*** Opening of Supplied records ***
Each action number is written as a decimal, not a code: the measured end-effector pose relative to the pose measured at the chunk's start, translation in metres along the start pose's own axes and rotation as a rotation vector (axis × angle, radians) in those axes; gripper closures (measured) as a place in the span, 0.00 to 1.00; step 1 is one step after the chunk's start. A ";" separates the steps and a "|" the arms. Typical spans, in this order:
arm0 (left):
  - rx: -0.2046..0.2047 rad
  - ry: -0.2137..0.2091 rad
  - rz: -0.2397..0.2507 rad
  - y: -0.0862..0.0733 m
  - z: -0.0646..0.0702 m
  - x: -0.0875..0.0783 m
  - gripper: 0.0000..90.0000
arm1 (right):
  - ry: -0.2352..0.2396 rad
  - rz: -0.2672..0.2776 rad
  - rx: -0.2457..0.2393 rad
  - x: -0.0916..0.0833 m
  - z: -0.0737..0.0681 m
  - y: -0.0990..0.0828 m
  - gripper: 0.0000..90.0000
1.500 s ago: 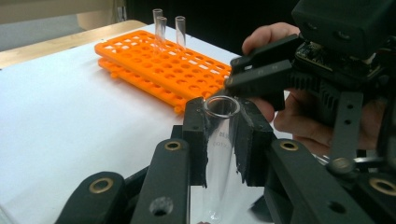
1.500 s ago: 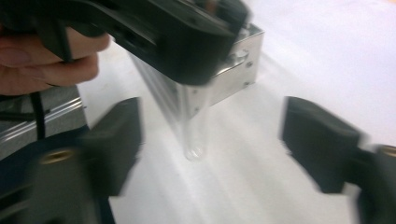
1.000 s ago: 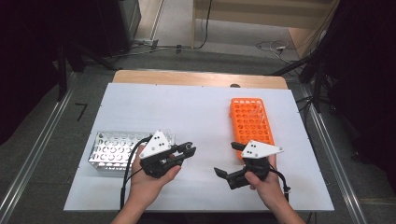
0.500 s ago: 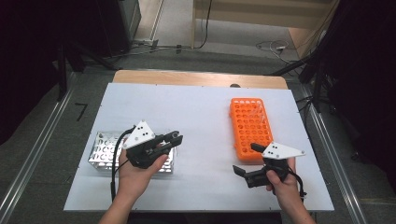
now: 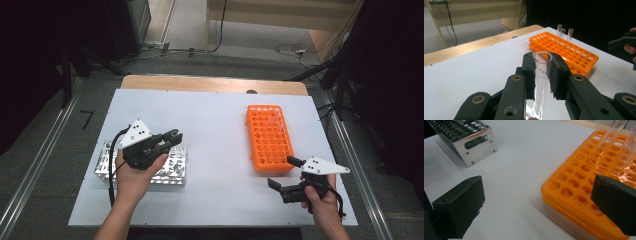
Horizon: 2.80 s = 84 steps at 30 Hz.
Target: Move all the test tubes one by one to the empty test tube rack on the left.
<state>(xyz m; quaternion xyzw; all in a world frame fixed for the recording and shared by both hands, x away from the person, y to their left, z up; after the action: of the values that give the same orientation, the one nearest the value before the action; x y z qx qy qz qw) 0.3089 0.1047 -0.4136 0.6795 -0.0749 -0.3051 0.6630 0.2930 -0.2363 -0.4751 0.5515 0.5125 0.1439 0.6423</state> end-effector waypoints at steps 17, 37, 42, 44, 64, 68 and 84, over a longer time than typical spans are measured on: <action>-0.029 0.080 -0.003 -0.007 -0.034 0.007 0.84 | -0.038 0.022 0.043 -0.010 0.030 -0.011 0.00; -0.026 0.112 -0.044 -0.034 -0.037 0.029 0.84 | -0.033 0.020 0.042 -0.009 0.031 -0.011 0.00; -0.011 0.120 -0.062 -0.041 -0.035 0.033 0.84 | -0.033 0.016 0.041 -0.008 0.031 -0.012 0.00; -0.006 0.121 -0.067 -0.042 -0.034 0.034 0.84 | -0.033 0.016 0.043 -0.008 0.030 -0.012 0.00; -0.038 0.110 -0.199 -0.053 -0.033 0.038 0.81 | -0.041 -0.002 0.037 -0.005 0.030 -0.013 0.00; -0.050 0.085 -0.189 -0.052 -0.032 0.037 0.78 | -0.042 -0.003 0.038 -0.005 0.031 -0.014 0.00; -0.085 -0.005 -0.126 -0.044 -0.015 0.014 0.36 | -0.049 -0.003 0.054 -0.005 0.034 -0.011 0.00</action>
<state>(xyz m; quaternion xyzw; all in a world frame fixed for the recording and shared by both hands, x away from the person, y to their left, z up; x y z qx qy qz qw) 0.3146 0.1155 -0.4603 0.6533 -0.0206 -0.3510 0.6705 0.3147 -0.2632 -0.4867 0.5710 0.5013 0.1155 0.6398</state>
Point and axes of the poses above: each handheld gripper's, and its own axes: x roughly forward along the jaws, y roughly out of its top, z roughly to its right, the point moved 8 cm from there along x, roughly forward along the jaws, and after that the axes turned 9 degrees about y, right-handed, at the moved point
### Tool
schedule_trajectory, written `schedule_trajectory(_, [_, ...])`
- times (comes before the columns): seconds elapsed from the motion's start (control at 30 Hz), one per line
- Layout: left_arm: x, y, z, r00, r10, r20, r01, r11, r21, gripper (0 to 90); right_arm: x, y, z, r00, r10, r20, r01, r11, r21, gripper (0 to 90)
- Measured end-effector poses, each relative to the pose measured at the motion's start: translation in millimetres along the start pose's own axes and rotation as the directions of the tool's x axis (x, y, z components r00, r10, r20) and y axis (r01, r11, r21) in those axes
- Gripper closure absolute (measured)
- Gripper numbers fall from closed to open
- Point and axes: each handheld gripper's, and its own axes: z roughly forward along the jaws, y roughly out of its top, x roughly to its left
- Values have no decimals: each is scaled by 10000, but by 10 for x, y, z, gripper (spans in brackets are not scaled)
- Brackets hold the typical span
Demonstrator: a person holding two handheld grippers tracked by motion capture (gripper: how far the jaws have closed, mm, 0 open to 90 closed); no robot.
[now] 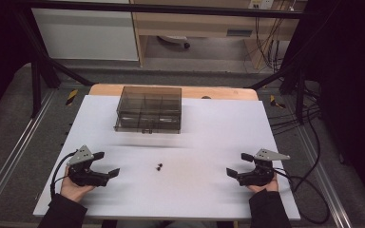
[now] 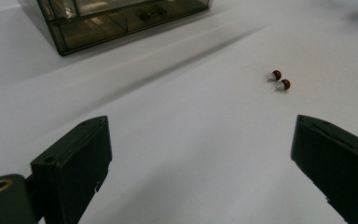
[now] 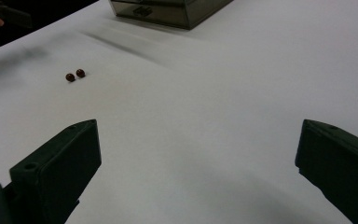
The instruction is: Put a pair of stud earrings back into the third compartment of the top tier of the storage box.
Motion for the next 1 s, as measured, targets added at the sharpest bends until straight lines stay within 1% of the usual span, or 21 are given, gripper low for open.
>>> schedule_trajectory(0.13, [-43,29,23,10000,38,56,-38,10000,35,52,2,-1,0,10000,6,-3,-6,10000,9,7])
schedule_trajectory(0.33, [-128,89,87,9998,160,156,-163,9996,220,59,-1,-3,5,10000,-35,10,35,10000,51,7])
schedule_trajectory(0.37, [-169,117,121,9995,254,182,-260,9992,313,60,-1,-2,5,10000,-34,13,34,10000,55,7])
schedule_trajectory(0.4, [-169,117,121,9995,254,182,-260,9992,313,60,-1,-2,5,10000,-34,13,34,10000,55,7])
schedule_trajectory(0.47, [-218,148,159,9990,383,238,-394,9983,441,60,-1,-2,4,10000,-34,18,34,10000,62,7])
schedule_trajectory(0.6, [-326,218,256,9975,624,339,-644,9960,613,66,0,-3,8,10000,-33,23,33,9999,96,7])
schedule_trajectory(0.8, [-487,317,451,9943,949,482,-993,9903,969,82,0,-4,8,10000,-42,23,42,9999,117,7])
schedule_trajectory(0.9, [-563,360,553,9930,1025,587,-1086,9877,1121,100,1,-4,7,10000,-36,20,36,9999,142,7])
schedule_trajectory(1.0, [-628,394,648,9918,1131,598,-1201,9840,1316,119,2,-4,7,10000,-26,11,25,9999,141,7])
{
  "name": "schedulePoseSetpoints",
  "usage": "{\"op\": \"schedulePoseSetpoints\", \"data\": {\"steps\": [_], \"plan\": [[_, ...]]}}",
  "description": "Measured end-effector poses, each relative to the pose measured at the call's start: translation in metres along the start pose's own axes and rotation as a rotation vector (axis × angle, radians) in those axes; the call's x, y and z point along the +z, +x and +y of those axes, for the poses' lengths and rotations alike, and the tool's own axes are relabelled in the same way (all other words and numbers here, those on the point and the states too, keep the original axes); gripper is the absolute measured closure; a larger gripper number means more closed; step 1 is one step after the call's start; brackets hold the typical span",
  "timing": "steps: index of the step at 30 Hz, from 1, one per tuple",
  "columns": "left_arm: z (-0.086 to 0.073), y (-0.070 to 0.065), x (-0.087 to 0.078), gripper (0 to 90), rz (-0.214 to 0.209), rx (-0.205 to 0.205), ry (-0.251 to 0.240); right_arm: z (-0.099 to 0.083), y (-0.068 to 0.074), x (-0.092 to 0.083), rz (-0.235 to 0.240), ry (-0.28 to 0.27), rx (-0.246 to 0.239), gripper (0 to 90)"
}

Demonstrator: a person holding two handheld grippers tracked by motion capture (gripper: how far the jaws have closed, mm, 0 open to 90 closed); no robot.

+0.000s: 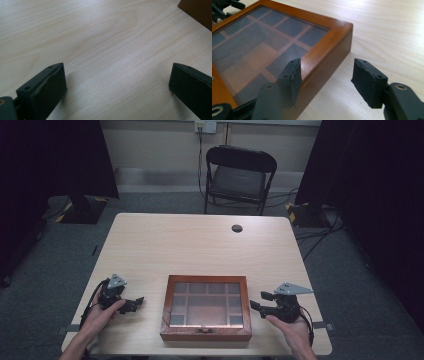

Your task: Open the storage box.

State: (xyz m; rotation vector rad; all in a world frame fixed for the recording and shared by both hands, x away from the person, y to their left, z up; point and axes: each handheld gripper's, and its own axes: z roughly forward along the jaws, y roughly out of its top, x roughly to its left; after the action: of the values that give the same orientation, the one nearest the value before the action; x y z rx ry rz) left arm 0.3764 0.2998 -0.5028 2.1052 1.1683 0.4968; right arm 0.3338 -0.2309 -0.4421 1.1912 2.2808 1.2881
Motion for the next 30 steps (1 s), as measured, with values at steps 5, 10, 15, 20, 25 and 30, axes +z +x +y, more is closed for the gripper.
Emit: {"op": "schedulePoseSetpoints", "data": {"steps": [5,10,15,20,25,30], "plan": [[0.000,0.000,0.000,0.5,0.000,0.000,0.000,0.012,0.010,-0.002,0.025,-0.028,-0.039,34.7],[0.000,0.000,0.000,0.4,0.001,-0.001,-0.001,0.026,0.035,-0.001,0.106,-0.039,-0.129,39.4],[0.000,0.000,0.000,0.3,0.002,-0.003,-0.002,0.035,0.050,0.004,0.198,-0.040,-0.138,47.4],[0.000,0.000,0.000,0.3,0.002,-0.003,-0.002,0.045,0.061,0.011,0.271,-0.002,-0.155,53.5],[0.000,0.000,0.000,0.3,0.001,-0.003,-0.001,0.050,0.074,0.019,0.350,0.028,-0.193,61.8],[0.000,0.000,0.000,0.3,0.002,-0.003,-0.002,0.044,0.085,0.027,0.418,0.041,-0.191,67.5]]}}
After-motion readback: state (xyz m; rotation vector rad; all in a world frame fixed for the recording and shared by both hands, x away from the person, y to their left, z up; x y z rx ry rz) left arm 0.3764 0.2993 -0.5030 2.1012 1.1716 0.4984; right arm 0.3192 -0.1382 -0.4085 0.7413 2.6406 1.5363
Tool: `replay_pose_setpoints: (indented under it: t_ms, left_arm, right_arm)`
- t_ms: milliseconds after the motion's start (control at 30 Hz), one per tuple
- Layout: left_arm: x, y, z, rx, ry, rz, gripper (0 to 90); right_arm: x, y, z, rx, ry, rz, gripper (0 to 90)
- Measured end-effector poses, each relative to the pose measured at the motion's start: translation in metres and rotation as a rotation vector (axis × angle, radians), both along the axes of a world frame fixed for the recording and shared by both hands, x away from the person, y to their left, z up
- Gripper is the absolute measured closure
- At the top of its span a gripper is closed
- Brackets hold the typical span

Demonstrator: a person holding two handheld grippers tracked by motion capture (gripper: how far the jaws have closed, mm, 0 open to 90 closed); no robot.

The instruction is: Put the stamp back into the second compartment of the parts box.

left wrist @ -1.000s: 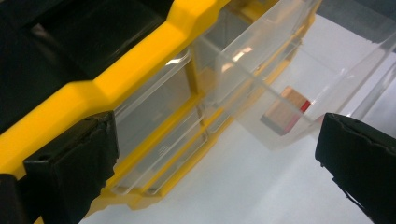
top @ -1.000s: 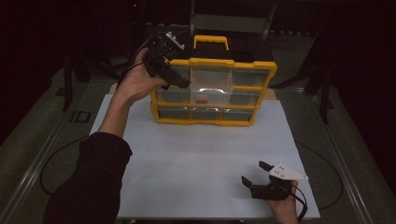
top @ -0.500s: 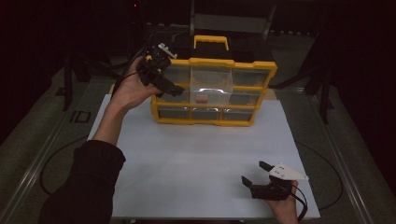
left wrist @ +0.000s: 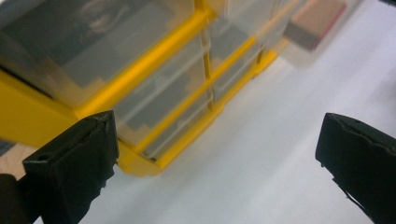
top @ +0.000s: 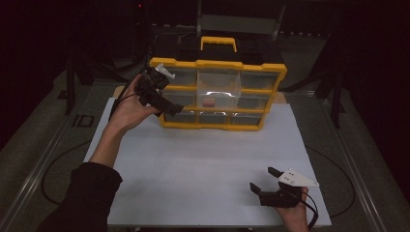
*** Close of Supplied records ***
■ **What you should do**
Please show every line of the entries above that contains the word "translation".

■ **Solution**
Each action number is written as a decimal, not a code: the measured end-effector pose relative to the pose measured at the chunk's start, translation in metres along the start pose's own axes and rotation as a rotation vector (axis × angle, radians) in those axes; gripper closures (measured) as a place in the span, 0.00 to 1.00; step 1 is one step after the chunk's start. A ";" separates the steps and a "|" the arms. Typical spans, in this order:
- Measured end-effector poses, each relative to the pose measured at the motion's start: translation in millimetres along the start pose's own axes and rotation as the directions of the tool's x axis (x, y, z components r00, r10, r20) and y axis (r01, r11, r21) in those axes
  "description": "Measured end-effector poses, each relative to the pose measured at the call's start: translation in metres along the start pose's own axes and rotation as a rotation vector (axis × angle, radians) in those axes; the call's x, y and z point along the +z, +x and +y of those axes, for the poses' lengths and rotations alike, and the tool's own axes are relabelled in the same way (all other words and numbers here, those on the point and the states too, keep the original axes); gripper is the absolute measured closure; a larger gripper number means more closed; step 1 is one step after the call's start; brackets hold the typical span",
- Measured end-effector poses, each relative to the pose measured at the motion's start: translation in metres and rotation as a rotation vector (axis × angle, radians), both along the axes of a world frame fixed for the recording and shared by both hands, x away from the person, y to their left, z up

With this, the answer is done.